La nature a horreur du vide
Les errances chaotiques de la diplomatie américaine ont permis à la voix de la Chine de se faire mieux entendre sur la scène internationale. Le désengagement de l’Amérique des divers traités internationaux dont elle était signataire fait douter de sa parole. Depuis la remise en cause de l’accord avec l’Iran, le retrait des accords de Paris sur le climat, le retrait de son siège à l’UNESCO, le désengagement progressif de ses engagements internationaux, politiques et économiques, les USA ne sont plus crédibles. Sans compter les vociférations puériles du président Trump vis-à-vis de la Corée du Nord. Tout concoure à rendre la voix de l’Amérique inaudible.

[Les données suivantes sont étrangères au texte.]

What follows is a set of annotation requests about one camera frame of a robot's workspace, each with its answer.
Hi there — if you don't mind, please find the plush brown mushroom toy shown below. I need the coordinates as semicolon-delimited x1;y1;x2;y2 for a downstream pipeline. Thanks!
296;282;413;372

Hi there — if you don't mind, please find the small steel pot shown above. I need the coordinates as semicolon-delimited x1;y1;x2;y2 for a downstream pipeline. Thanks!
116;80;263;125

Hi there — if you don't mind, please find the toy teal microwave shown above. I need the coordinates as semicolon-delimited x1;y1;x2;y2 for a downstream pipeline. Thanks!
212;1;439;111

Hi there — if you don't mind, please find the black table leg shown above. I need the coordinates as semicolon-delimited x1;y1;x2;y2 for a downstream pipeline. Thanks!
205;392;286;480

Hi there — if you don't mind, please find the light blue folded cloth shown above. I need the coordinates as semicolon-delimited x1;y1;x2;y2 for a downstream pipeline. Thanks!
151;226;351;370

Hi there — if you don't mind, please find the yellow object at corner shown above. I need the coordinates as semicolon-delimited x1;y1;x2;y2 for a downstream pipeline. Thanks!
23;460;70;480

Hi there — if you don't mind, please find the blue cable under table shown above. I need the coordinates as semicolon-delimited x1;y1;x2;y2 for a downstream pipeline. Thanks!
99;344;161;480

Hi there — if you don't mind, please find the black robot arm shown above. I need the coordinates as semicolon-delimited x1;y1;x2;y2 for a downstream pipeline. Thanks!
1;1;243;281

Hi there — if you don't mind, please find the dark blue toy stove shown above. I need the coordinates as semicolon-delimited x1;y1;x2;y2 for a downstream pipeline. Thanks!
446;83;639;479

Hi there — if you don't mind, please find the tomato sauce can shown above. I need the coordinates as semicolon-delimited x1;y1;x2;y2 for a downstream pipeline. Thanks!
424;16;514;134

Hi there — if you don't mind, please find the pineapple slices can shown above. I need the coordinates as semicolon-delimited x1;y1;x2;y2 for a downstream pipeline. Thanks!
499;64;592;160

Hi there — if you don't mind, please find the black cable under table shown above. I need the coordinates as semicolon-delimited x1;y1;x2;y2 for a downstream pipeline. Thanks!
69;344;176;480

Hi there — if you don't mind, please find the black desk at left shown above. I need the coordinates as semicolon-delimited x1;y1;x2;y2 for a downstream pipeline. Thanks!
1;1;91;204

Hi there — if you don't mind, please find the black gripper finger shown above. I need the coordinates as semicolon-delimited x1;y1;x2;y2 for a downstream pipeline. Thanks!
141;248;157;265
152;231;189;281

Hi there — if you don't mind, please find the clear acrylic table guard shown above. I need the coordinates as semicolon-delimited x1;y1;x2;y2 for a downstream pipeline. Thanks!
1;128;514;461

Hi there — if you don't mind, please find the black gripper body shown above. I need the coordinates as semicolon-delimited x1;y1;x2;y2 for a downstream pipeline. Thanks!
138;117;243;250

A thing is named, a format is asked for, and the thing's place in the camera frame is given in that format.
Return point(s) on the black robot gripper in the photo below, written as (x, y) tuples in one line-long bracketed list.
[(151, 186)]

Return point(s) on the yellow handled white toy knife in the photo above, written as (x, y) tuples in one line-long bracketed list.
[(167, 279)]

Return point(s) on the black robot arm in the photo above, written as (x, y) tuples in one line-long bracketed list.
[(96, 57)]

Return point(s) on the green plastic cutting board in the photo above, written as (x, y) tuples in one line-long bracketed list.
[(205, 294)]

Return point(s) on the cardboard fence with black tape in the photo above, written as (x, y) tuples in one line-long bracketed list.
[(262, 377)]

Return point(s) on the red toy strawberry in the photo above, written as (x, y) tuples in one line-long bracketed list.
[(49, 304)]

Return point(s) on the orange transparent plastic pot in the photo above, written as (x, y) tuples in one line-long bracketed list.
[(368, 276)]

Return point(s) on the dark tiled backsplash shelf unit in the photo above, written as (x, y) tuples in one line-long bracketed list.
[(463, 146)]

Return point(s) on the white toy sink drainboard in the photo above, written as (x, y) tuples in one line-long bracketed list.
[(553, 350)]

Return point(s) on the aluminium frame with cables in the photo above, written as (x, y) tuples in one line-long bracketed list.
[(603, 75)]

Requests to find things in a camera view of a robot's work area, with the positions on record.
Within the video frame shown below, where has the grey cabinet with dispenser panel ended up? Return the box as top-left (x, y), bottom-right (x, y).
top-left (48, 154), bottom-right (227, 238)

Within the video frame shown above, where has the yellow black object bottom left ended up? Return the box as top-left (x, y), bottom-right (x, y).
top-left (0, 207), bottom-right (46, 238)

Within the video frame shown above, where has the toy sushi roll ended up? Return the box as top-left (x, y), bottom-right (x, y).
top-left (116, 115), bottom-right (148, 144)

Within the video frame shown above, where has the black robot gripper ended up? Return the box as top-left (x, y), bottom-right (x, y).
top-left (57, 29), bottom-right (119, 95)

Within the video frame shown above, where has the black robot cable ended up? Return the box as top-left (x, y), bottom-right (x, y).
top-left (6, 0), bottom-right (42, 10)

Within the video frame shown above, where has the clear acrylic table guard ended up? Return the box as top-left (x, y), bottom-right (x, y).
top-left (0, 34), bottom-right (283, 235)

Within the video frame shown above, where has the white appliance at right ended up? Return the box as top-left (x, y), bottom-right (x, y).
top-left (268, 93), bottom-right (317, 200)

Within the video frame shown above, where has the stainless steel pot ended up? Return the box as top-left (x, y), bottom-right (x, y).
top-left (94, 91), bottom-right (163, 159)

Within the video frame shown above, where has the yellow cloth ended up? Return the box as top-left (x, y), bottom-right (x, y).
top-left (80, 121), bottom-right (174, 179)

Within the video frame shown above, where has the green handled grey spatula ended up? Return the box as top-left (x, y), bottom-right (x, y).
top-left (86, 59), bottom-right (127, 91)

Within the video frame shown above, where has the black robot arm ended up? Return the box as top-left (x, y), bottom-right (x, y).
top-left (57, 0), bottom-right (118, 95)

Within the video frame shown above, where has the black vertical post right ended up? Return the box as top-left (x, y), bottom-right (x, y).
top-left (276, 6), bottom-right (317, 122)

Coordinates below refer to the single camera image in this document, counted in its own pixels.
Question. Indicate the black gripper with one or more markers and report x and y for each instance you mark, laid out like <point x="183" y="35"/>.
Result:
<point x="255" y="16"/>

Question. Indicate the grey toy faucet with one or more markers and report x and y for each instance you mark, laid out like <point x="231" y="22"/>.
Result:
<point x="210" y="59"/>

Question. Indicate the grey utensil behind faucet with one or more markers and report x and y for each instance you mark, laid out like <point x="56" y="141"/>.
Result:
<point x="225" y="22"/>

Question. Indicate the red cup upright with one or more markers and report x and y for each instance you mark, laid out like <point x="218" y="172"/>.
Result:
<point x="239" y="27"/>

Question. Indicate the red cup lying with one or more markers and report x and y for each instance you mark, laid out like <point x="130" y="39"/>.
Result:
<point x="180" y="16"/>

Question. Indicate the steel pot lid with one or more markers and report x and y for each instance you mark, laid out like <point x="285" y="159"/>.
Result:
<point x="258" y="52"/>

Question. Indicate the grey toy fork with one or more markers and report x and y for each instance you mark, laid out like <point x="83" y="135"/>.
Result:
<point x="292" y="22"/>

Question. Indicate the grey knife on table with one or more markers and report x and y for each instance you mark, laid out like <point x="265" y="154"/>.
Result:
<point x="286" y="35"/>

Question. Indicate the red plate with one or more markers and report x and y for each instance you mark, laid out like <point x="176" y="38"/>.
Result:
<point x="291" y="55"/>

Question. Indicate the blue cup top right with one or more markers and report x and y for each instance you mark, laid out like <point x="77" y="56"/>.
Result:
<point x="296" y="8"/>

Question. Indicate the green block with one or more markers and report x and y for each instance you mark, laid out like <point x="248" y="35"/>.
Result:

« La nature a horreur du vide » et cela est aussi vrai en politique. Le président chinois s’est engouffré dans la brèche, alors qu’il est au fait de sa puissance. En interne, tout d’abord, la ligne politique du président Xi est claire : maintien à tout prix du parti unique, afin de conserver l’unité, l’ordre et la stabilité du pays. Le but étant, sur le plan extérieur, de promouvoir le renouveau de la puissance chinoise.

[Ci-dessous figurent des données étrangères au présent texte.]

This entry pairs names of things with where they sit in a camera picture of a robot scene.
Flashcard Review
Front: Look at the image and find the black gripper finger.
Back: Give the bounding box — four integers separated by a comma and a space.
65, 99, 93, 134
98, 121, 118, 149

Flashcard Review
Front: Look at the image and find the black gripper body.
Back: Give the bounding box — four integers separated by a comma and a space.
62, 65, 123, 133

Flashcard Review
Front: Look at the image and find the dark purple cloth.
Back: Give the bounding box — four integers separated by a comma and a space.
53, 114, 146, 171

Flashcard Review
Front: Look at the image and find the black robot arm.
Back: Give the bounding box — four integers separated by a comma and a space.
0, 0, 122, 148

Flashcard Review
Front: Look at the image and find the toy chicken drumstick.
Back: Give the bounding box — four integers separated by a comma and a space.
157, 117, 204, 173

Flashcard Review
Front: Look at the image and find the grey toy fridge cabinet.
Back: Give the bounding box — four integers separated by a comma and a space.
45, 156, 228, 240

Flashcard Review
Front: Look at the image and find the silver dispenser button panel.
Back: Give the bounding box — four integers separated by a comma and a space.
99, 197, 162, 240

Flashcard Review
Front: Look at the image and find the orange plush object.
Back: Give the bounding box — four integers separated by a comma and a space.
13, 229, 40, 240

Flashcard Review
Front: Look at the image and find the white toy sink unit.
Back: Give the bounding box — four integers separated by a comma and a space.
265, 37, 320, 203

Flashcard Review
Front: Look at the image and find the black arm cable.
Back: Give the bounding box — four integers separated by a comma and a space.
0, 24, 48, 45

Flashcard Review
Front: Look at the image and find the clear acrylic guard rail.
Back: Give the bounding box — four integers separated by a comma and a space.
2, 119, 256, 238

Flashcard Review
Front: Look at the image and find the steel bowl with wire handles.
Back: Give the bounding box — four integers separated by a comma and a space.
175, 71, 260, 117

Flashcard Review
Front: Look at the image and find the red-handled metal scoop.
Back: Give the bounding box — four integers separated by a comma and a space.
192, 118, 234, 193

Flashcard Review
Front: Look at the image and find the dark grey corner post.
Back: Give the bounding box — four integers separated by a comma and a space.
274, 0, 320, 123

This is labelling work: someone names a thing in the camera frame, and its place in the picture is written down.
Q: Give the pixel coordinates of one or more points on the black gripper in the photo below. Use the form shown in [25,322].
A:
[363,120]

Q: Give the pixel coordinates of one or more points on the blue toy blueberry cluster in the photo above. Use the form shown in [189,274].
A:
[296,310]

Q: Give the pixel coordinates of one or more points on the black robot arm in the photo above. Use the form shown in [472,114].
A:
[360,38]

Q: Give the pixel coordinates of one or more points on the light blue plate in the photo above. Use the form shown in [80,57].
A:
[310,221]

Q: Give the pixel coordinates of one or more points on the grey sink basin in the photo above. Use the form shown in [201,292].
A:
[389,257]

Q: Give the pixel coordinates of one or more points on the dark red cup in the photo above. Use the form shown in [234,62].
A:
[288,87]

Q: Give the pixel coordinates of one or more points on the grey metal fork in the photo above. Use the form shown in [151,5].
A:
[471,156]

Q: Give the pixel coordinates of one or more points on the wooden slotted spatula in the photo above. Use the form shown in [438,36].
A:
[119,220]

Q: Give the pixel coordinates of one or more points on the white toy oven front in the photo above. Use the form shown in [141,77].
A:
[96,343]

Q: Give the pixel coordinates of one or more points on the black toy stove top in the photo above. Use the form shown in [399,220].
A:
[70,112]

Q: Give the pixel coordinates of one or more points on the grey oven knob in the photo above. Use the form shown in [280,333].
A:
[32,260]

Le président chinois se sent proche de Wladimir Poutine et redoute par dessus tout le contre exemple de Mikhaïl Gorbatchev ! Il s’oppose aux valeurs universelles de l’Occident, à l’Etat de droit et à l’individualisme. Il porte sur l’Occident démocratique un regard sévère et il le juge globalement décadent. A un moment où les démocraties occidentales, incapables de se régénérer, doutent d’elles-mêmes, ces critiques sont d’autant plus douloureuses pour nous qu’elles ne sont pas dénuées de fondement.
Multilatéralisme
C’est dans ce contexte que la Chine prend le contre-pied de la position américaine dans bien des domaines. Elle devient l’avocat du multilatéralisme que Donald Trump récuse. Elle déploie beaucoup d’énergie dans nombre d’instances internationales dont l’Amérique se retire. Ainsi, elle place ses pions à l’ONU où elle cherche à mettre des chinois à des postes importants. De même, elle est très active pour la mise en œuvre des accords de Paris sur le climat, se donnant ainsi le beau rôle sur le plan international.

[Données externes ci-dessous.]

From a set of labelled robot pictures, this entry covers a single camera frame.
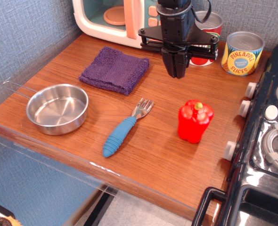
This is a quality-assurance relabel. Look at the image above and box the red toy capsicum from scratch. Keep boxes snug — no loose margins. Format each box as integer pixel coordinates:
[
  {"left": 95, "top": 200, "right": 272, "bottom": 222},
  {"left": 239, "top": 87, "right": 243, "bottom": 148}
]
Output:
[{"left": 178, "top": 99, "right": 214, "bottom": 144}]

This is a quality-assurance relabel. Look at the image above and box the toy microwave oven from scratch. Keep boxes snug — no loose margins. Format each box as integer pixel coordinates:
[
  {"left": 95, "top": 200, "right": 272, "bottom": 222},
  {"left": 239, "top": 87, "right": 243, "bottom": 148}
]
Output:
[{"left": 72, "top": 0, "right": 161, "bottom": 48}]

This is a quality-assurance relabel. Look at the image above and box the purple folded cloth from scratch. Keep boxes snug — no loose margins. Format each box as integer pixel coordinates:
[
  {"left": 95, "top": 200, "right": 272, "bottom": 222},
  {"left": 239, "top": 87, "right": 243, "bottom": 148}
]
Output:
[{"left": 79, "top": 47, "right": 150, "bottom": 96}]

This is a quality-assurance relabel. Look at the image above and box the stainless steel pan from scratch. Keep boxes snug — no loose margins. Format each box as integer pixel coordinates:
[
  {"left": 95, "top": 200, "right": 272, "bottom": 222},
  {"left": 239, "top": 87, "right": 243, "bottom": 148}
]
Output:
[{"left": 2, "top": 81, "right": 89, "bottom": 136}]

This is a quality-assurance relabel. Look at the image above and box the white stove knob middle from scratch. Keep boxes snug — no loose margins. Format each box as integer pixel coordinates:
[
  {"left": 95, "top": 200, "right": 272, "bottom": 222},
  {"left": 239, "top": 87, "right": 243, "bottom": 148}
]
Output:
[{"left": 238, "top": 100, "right": 251, "bottom": 118}]

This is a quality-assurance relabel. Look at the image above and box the white stove knob upper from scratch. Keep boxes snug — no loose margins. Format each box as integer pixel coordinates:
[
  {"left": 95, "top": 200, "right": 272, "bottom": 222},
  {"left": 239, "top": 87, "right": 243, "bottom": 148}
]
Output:
[{"left": 245, "top": 82, "right": 257, "bottom": 99}]

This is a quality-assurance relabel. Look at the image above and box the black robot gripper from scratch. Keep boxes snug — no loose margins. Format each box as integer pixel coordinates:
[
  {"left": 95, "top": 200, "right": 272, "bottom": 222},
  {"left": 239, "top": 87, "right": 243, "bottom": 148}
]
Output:
[{"left": 138, "top": 6, "right": 219, "bottom": 79}]

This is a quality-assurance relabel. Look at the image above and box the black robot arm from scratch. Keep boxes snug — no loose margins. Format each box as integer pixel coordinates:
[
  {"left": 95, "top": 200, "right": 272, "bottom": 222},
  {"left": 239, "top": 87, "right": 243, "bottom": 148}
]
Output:
[{"left": 138, "top": 0, "right": 219, "bottom": 79}]

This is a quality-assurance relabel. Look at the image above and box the pineapple slices can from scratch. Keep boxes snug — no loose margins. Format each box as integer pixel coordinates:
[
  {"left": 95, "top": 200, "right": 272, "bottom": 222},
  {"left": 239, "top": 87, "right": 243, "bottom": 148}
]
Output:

Hormis l’ONU, la Chine va devenir le plus gros contributeur de l’UNESCO. Le but étant d’influencer cet organisme sur les futures normes du cyberespace que la Chine entend bien réguler. Le but de cet activisme, au niveau des instances internationales, étant de progressivement imposer ses vues et ses normes. Selon Pékin, le droit international actuel est une émanation de l’Occident et il convient de le faire évoluer. La priorité de la Chine n’étant certainement pas les droits de l’homme ! « La Chine va servir de guide à la globalisation » affirmait Xi Jinping en2017 au forum économique de Davos.
La bombe à retardement
Sur le plan militaire, la Chine apporte son soutien au maintien de la Paix dans de nombreux pays avec le déploiement de près de 40.000 hommes sur le terrain. Face à l’ « America first » de Donald Trump, Xi Jinping annonce vouloir « coopérer pour construire une communauté de destin commun de l’humanité ». Même si ce ne sont encore que des mots, ils font plaisir à entendre…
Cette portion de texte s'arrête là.